-- DATA FOR THIS EXERCISE follows --

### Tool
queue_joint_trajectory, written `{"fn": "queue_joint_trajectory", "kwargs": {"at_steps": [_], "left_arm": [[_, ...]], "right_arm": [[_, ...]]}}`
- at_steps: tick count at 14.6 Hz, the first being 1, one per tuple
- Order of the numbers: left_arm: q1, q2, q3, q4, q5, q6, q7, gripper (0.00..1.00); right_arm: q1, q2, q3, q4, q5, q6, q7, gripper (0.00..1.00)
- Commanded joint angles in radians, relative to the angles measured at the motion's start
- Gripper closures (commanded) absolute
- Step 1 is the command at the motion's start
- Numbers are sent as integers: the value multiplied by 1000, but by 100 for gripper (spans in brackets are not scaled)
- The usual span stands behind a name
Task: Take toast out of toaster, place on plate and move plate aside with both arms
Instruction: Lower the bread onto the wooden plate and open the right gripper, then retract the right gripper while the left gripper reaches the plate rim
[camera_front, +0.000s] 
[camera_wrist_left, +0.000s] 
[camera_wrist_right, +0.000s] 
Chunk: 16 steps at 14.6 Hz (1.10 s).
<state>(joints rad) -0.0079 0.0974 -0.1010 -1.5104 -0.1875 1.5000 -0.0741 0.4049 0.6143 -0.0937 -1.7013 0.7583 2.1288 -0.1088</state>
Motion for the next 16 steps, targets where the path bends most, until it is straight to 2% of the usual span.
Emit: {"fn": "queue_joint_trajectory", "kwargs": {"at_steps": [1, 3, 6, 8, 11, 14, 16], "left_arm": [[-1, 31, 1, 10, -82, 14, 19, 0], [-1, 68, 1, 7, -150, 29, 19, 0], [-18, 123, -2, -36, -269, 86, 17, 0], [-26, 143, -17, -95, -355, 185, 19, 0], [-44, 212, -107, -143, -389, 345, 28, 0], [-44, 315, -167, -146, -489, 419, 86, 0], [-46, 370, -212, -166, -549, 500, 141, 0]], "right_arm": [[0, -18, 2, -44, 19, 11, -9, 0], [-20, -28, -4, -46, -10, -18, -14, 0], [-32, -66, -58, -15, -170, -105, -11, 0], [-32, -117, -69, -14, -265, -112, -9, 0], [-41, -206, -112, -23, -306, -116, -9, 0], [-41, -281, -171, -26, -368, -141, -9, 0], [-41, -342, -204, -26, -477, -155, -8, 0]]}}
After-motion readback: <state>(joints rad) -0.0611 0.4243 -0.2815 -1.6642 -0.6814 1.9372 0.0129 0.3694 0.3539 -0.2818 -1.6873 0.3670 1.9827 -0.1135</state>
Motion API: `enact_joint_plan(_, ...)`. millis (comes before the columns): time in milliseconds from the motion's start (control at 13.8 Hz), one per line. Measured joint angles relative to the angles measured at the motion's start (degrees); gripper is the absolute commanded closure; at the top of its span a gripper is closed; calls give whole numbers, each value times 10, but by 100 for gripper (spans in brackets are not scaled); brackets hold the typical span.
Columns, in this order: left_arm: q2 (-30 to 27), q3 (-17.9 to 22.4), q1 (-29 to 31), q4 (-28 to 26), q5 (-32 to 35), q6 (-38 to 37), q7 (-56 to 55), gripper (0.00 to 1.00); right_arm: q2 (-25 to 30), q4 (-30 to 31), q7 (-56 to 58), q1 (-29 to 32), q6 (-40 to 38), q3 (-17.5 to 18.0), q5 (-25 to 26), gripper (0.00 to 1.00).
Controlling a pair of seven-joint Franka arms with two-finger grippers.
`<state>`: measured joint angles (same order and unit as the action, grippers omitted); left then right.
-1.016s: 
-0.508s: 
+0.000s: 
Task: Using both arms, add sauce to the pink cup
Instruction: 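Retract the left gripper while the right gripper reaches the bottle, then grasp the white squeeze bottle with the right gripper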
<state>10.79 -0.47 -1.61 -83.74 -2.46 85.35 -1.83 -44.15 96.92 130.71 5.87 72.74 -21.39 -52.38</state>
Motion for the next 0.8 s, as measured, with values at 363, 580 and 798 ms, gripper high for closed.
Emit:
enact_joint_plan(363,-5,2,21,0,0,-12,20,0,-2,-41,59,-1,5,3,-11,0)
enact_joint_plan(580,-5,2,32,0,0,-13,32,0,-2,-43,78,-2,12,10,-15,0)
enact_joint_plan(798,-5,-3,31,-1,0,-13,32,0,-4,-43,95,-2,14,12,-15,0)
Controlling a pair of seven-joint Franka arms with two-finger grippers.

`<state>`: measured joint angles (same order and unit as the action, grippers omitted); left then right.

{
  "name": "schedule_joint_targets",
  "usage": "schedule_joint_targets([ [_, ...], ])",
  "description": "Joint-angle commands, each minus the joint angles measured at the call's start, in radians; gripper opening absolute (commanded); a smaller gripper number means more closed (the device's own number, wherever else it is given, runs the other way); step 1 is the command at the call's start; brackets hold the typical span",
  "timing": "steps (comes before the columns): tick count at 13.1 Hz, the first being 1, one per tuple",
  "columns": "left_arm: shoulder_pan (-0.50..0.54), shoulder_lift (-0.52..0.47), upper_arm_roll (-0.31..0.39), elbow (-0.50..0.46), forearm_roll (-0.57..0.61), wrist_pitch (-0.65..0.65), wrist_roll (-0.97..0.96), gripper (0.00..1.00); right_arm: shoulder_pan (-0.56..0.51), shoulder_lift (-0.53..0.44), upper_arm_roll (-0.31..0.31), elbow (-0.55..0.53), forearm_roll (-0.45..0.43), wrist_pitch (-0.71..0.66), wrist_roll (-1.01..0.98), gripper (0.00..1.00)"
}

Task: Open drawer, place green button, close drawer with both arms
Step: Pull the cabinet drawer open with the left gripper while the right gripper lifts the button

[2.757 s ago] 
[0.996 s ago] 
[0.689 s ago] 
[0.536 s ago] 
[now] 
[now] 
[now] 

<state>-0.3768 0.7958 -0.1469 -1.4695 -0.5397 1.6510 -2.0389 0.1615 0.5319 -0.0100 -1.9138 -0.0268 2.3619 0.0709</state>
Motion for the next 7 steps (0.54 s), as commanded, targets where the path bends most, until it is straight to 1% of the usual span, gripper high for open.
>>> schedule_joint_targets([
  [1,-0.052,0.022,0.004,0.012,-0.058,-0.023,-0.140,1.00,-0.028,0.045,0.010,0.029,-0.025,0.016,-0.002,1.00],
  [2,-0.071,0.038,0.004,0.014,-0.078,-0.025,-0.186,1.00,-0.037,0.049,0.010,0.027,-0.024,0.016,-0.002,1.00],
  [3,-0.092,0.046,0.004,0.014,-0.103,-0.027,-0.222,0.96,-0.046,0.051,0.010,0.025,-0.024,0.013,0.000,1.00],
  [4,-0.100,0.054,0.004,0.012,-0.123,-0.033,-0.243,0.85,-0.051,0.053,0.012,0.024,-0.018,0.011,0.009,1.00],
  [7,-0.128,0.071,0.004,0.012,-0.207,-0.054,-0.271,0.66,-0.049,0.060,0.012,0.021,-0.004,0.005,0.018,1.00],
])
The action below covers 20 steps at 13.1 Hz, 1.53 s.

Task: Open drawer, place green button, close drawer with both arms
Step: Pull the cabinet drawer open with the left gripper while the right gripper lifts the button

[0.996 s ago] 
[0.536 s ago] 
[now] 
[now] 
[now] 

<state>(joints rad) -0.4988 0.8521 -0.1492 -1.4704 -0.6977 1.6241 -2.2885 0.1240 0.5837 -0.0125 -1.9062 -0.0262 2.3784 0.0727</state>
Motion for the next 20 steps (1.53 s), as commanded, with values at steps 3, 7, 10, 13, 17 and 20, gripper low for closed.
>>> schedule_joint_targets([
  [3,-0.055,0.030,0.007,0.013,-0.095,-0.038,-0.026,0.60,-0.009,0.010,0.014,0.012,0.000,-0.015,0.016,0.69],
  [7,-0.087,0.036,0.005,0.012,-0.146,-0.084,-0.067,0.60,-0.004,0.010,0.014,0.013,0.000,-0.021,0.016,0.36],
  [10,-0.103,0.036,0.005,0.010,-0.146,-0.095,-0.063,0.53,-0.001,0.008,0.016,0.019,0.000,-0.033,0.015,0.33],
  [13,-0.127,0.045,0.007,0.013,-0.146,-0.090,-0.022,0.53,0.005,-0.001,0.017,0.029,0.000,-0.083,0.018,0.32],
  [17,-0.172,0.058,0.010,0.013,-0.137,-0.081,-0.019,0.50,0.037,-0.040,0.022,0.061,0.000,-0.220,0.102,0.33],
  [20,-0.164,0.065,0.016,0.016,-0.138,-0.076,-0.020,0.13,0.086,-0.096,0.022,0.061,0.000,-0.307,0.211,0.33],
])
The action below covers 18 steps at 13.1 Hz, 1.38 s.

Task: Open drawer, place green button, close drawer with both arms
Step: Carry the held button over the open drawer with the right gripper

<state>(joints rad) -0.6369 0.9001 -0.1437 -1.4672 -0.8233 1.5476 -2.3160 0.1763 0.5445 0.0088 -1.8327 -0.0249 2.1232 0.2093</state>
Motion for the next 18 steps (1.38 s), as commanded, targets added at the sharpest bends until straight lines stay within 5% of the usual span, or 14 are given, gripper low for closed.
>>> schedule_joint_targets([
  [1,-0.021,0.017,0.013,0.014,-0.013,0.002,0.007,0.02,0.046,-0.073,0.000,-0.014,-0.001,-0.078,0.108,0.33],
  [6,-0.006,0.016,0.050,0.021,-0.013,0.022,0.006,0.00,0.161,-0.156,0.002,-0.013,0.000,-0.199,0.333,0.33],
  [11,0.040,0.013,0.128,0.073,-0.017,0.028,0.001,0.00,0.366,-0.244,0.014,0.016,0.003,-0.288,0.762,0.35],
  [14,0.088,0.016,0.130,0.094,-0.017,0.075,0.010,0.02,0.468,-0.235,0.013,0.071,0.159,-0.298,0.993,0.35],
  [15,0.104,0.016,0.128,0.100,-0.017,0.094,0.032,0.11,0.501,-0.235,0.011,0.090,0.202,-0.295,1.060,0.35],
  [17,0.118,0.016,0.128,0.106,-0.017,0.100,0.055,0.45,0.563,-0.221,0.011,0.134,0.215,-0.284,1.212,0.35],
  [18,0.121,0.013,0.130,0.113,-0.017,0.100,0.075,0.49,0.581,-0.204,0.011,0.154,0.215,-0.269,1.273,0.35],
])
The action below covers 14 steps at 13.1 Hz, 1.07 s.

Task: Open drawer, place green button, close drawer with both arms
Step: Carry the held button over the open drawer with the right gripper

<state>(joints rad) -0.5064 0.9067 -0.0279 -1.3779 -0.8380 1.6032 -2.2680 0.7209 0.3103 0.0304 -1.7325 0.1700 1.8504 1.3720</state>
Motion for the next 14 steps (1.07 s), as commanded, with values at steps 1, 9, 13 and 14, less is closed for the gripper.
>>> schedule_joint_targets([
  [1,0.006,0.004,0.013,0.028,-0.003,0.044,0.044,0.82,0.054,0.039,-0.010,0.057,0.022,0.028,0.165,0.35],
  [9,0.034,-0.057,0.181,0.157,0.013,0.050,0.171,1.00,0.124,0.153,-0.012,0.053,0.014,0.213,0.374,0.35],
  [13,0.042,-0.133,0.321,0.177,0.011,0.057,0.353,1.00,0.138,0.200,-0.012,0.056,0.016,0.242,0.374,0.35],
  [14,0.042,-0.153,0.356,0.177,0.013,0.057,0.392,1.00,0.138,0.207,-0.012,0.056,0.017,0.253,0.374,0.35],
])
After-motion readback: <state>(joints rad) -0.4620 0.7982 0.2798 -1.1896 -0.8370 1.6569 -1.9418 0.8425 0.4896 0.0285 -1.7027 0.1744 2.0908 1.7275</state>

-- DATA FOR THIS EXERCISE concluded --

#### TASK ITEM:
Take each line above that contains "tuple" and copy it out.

#### TASK ANSWER:
- at_steps: tick count at 14.6 Hz, the first being 1, one per tuple
  "timing": "steps (comes before the columns): tick count at 13.1 Hz, the first being 1, one per tuple",

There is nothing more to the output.